Antihypertensive activity of secoisolariciresinol diglucoside (SDG) isolated from flaxseed: Role of guanylate cyclase

Kailash Prasad
  • Department of Physiology, College of Medicine, University of Saskatchewan, Saskatoon, Saskatchewan, Canada
Further Information

Publication History

Publication Date:
27 April 2011 (online)

Abstract

Secoisolariciresinol diglucoside (SDG), a lignan isolated from flaxseed, is a phytoestrogen. Estrogens and phytoestrogen from soy have been reported to have mild hypotensive effects. Effects of SDG on arterial pressures are not known. The objective of this study was to determine whether (a) SDG has a hypotensive effect, and (b) the hypotensive effect is mediated through the L-arginine-nitric oxide pathway. The studies were conducted in anesthetized Sprague Dawley normotensive rats weighing between 450 and 500 grams Carotid arterial pressures were recorded to investigate the changes in the arterial pressures and heart rate with various doses of SDG. Maximum drops in the mean arterial pressure, which occurred at 15 minutes after intravenous SDG, were 40%, 41%, and 47%, respectively, with 10 mg, 15 mg, and 20 mg/kg of SDG. The pressures tended to recover, but even at the end of four hours, the percent drops in the mean arterial pressures were 33, 22, and 29, respectively, with 10 mg, 15 mg, and 20 mg/kg of SDG. The drops in the diastolic and mean arterial pressures were slightly higher than systolic pressures.

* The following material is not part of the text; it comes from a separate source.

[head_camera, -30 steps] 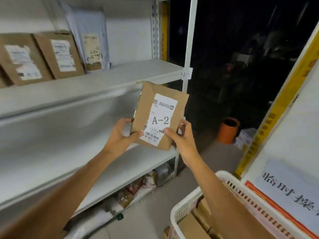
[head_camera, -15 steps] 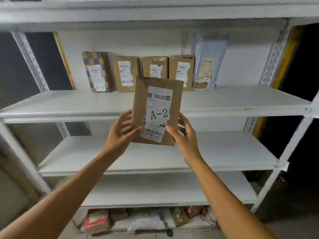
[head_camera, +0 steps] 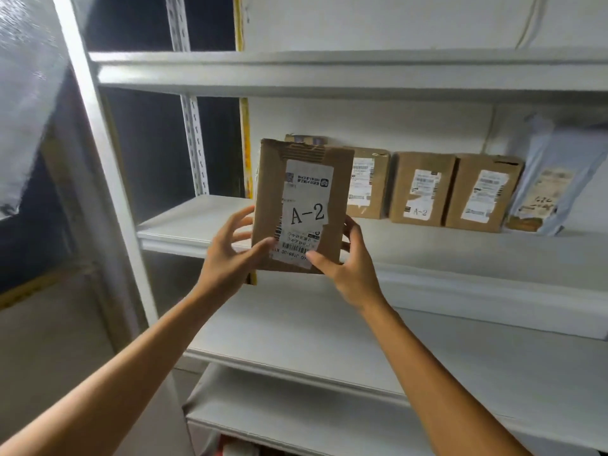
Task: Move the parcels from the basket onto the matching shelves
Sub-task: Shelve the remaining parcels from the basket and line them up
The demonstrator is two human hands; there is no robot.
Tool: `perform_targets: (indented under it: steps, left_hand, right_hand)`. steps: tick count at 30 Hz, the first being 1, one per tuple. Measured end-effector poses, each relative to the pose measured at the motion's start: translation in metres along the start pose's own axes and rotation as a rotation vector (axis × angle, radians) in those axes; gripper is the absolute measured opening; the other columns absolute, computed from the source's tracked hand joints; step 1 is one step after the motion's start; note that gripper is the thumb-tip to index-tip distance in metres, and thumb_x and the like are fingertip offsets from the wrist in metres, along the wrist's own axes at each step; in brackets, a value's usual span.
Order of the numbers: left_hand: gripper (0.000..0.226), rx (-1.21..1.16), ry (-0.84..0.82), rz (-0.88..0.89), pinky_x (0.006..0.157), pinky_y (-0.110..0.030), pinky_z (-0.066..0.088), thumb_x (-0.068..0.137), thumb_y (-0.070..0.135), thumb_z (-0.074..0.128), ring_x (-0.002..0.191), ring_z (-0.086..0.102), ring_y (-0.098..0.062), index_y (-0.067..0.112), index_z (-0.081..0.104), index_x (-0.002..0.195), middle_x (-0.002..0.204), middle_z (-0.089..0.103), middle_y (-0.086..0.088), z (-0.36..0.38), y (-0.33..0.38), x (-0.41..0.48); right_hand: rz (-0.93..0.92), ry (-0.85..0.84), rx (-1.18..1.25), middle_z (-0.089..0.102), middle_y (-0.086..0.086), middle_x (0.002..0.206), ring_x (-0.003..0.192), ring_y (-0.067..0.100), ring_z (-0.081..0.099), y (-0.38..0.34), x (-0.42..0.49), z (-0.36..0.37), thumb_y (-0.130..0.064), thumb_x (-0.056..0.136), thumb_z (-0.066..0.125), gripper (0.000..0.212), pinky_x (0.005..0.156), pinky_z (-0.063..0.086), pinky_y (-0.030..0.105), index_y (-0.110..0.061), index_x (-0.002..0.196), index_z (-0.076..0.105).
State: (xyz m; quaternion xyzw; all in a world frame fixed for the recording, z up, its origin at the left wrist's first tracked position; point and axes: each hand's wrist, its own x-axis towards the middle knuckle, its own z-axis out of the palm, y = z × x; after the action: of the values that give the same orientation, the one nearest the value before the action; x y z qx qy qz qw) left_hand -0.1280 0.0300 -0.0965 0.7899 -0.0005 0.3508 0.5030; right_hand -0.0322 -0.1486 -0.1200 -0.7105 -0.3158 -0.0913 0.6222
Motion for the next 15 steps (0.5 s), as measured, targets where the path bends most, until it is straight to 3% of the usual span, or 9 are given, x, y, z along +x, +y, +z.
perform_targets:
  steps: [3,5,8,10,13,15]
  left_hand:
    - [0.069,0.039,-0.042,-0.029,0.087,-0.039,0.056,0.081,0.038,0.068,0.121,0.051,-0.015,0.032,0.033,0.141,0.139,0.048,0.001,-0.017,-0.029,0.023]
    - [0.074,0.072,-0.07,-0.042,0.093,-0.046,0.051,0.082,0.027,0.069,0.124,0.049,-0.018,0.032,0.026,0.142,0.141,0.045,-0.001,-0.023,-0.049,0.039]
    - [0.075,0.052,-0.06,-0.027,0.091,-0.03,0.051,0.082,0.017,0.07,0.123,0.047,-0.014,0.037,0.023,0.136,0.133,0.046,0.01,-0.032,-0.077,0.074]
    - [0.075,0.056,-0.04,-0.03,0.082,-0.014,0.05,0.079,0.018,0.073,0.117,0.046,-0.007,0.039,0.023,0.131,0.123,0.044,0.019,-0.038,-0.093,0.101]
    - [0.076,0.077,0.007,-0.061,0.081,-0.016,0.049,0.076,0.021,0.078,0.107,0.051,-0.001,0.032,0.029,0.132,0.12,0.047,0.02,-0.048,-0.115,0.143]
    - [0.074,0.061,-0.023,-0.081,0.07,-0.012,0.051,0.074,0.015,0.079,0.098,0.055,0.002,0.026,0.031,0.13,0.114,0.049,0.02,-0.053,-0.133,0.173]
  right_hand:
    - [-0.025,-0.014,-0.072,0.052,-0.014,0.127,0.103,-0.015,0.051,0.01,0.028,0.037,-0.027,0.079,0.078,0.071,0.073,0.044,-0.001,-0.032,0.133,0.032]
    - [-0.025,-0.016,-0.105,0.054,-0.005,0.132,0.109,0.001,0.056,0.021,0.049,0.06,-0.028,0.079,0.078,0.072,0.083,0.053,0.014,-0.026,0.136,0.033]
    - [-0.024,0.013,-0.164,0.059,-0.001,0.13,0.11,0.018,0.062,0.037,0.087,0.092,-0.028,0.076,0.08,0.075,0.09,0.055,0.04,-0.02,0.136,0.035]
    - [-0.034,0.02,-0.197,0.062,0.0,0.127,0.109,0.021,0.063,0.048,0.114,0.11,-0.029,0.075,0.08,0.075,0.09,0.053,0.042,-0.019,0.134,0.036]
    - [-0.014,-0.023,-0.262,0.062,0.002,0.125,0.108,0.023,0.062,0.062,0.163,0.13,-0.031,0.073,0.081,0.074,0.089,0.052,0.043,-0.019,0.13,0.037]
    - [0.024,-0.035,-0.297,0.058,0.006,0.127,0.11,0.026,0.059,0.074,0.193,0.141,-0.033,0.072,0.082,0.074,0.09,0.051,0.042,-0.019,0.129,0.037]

Smaller doses of SDG (3 and 5 mg/kg) produced dose-dependent decreases in the systolic, diastolic, and mean arterial pressures. Heart rate remained unchanged. Pretreatment with NG-monomethyl-L-arginine (L-NMMA), an inhibitor of nitric oxide synthase, did not prevent the SDG-induced reduction in arterial pressures. However, pretreatment with methylene blue (MB), a nonspecific, and oxadiazolo quinoxalin (ODQ), a specific inhibitor of guanylate cyclase, completely prevented the SDG-induced reduction in the arterial pressures. These results suggest that SDG is a long-acting hypotensive agent, and that the hypotensive effect is mediated through the guanylate cyclase enzyme.